◆ **Task objective**
In the copy of the lines below, leave out pictures and print everything else exactly.
---------- Data below
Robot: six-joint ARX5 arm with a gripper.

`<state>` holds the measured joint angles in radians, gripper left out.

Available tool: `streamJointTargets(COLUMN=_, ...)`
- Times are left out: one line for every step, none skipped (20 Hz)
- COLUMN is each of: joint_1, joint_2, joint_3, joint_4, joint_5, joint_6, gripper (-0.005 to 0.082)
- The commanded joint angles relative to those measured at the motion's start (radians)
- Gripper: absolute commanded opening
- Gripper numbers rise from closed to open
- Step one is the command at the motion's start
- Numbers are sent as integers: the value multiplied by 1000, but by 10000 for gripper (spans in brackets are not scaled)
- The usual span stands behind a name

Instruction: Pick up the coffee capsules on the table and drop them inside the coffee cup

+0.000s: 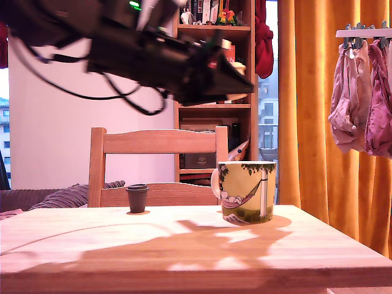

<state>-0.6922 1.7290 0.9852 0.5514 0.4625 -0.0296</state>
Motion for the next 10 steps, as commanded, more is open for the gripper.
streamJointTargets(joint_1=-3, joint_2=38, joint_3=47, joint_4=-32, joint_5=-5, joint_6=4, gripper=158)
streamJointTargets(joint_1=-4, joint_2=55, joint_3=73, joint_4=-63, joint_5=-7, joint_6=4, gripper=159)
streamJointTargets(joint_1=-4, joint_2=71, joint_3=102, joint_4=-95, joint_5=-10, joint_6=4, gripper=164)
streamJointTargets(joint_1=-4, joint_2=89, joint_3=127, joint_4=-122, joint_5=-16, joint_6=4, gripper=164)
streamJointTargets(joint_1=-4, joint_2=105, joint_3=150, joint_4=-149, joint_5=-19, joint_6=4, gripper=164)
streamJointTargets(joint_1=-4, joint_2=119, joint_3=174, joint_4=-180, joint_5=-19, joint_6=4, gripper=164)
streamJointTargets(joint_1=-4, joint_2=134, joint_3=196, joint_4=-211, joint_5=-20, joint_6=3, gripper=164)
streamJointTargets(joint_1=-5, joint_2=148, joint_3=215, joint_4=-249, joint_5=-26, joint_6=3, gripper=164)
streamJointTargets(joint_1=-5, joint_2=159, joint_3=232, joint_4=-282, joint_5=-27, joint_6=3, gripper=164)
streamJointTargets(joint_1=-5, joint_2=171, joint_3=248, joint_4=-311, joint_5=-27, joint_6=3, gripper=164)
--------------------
◆ **Solved exercise**
Robot: six-joint ARX5 arm with a gripper.

`<state>` holds the measured joint angles in radians, gripper left out.

Available tool: `streamJointTargets(COLUMN=_, ...)`
- Times are left out: one line for every step, none skipped (20 Hz)
- COLUMN is each of: joint_1, joint_2, joint_3, joint_4, joint_5, joint_6, gripper (-0.005 to 0.082)
- The commanded joint angles relative to those measured at the motion's start (radians)
- Gripper: absolute commanded opening
- Gripper numbers rise from closed to open
- Step one is the command at the motion's start
- Numbers are sent as integers: the value multiplied by 1000, but by 10000 for gripper (spans in brackets are not scaled)
- The usual span stands behind a name

Instruction: Pick up the coffee capsules on the table and drop them inside the coffee cup

+0.000s: 

<state>-0.6922 1.7290 0.9852 0.5514 0.4625 -0.0296</state>
Motion for the next 10 steps, as commanded, more is open for the gripper.
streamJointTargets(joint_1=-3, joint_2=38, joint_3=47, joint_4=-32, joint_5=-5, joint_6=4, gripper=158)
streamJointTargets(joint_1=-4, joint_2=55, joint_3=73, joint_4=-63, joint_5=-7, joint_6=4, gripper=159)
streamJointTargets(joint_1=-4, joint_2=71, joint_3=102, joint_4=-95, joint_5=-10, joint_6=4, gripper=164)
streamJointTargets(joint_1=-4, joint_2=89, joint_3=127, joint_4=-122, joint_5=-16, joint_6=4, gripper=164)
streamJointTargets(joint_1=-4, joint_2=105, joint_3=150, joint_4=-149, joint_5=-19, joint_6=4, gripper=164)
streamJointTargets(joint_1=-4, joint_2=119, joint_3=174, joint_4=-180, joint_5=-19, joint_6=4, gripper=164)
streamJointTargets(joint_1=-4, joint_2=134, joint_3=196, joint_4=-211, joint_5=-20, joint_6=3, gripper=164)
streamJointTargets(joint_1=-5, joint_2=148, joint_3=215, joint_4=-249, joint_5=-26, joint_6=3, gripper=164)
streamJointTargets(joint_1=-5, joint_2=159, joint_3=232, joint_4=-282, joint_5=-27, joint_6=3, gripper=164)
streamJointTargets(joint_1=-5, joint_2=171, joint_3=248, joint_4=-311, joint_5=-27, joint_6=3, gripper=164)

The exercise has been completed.